Some Virginia Republicans are calling attention to sea level rise because it's impacting their coastal districts. Matt Laslo reports they're in the minority in their party.

Ask most Republicans and they deny climate change and sea level rise is happening because of humans. But for lawmakers along the coast, there isn't a debate. Virginia Republican Scott Taylor says the issue has become too political.

“I think that you definitely have people who use that buzzword only if their side.. right? Like ‘you’re a climate change denier’ or ‘I’m not going to talk to you about climate change.’ I think the first step is acknowledging that it is an issue and that there are coastal regions that have big issues with it and that we have to do something about it so whether you agree or disagree with how much man contributed, man didn’t contribute, nature contributed, nature didn’t contribute. It’s clearly an issue and we have to address it.”

Unlike the bulk of Republicans, Taylor says sea level rise isn't a theory in his Virginia Beach district.

“They’re doing studies now. For me, do we have an issue with flooding and recurrent sea level rising? Yeah, absolutely and data shows that from soundings there, that there’s a different sea level you know over the past 90 years. So I certainly acknowledge that it is an issue and it certainly is for us in that area.”

That's why Taylor opposes President Trump's call to zero out the budget of the National Oceanic and Atmospheric Administration- or NOAA. 
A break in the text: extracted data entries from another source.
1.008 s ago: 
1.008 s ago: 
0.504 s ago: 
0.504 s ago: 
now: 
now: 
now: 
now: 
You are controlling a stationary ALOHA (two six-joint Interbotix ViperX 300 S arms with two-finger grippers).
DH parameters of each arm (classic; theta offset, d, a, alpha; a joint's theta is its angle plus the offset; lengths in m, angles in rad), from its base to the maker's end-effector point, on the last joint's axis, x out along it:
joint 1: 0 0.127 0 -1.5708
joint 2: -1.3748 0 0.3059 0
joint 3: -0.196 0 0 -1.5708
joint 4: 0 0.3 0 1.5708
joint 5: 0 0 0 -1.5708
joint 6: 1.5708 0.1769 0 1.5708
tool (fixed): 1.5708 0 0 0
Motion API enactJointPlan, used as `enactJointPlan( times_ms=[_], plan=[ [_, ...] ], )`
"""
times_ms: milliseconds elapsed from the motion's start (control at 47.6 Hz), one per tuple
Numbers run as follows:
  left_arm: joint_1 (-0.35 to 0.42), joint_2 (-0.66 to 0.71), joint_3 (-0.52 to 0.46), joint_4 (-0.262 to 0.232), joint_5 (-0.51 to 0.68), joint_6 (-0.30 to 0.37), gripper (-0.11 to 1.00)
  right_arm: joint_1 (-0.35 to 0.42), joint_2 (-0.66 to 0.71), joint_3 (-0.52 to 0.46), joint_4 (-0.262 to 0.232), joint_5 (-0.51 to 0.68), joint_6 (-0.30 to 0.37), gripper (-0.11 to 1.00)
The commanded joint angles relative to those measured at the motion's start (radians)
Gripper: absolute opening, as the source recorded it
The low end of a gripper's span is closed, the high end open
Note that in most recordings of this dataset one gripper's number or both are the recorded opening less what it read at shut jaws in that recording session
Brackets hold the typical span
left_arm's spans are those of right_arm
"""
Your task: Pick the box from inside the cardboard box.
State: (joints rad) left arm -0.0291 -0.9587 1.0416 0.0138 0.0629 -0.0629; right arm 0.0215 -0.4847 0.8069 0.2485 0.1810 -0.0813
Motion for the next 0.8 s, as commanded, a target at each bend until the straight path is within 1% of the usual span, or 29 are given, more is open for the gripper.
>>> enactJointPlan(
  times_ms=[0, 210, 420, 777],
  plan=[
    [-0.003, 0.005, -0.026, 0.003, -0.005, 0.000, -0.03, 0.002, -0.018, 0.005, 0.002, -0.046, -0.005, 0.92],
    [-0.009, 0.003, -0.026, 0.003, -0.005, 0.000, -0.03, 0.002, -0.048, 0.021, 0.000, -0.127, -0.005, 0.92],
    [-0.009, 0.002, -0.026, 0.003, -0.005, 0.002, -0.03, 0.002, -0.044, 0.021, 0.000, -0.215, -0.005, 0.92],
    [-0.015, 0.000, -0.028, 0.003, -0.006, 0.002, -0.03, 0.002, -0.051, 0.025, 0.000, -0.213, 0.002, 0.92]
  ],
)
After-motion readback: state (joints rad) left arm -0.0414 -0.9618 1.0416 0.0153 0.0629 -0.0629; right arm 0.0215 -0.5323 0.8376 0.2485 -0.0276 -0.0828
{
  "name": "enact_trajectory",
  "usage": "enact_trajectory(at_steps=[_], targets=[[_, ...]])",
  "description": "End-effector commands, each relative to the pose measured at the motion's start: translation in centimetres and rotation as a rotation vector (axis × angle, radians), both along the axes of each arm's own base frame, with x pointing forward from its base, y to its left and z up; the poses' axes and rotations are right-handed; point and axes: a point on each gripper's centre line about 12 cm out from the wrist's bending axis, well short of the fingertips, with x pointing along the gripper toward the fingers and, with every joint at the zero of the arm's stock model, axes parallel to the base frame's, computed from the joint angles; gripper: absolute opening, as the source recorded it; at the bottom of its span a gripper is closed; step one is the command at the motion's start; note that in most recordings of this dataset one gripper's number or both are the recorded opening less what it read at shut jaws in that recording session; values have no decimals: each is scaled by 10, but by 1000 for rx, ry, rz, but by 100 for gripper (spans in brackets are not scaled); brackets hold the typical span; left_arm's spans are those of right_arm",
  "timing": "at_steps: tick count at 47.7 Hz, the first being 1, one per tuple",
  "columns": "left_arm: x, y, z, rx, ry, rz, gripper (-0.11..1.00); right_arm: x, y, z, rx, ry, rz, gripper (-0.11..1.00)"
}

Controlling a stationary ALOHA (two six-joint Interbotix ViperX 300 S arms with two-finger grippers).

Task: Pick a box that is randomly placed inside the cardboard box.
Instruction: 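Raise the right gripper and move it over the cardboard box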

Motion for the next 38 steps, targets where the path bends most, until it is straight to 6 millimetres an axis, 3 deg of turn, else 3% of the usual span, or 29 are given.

“The president’s budget proposal is that, a proposal. It’s a nice idea, we appreciate it, but we have a constitutional duty to deal with that ourselves and we should do that. I think that the president is right in some areas in terms of being lean and in some others he’s not. So that’s all up for debate once we get to work but I think it would be a mistake to get rid of NOAA’s funding.”

Other Republicans want to double down on fossil fuel production, which scientists say is a major cause of climate change. Virginia Republican Morgan Griffith represents coal fields in the southwestern part of the state. He says Trump is on the right path by undoing President Obama's climate agenda.

“Now what we have to have is a plan to rebuild the coal industry and the coal communities. And it may not get back to where it was, but we’ve got to try to rebuild now that the war against our region of the country in Central Appalachia is over.”

Griffith says the US alone can't make an impact on the earth’s atmosphere because China and India use so much coal.

“Because what’s happening is they’re spewing all that into the atmosphere in Asia and other parts of the world that are still using coal and then what happens is that it floats through the atmosphere, we all share the same atmosphere. So if you only look at the United States, if you take that position that we’re just going to fix the U.S., we’re not going to fix the rest of the world by doing that.”

Virginia Republican Rob Wittman is chair of the Sea Power subcommittee. His fear is how sea level rise could do to the Navy, especially bases in Virginia.

“I think what we have to do, is we have to look at adaptation. You know regardless of the causation behind it, we’ve got to look at what we do to adapt and in Norfolk obviously it has an impact there on the Navy base and in coastal communities.”

Wittman says the US needs to focus on how to deal with sea level rise, not try to stop it. 

“You see Virginia Department of Highways coming in on these low lying areas that go across major water bodies, building those bridges up, so you can do those mitigation strategies.”

There's a new 26 member climate solutions caucus in Congress that's bipartisan, but it's unclear how much sway they'll have with putting climate change on Republican leaders’ agenda.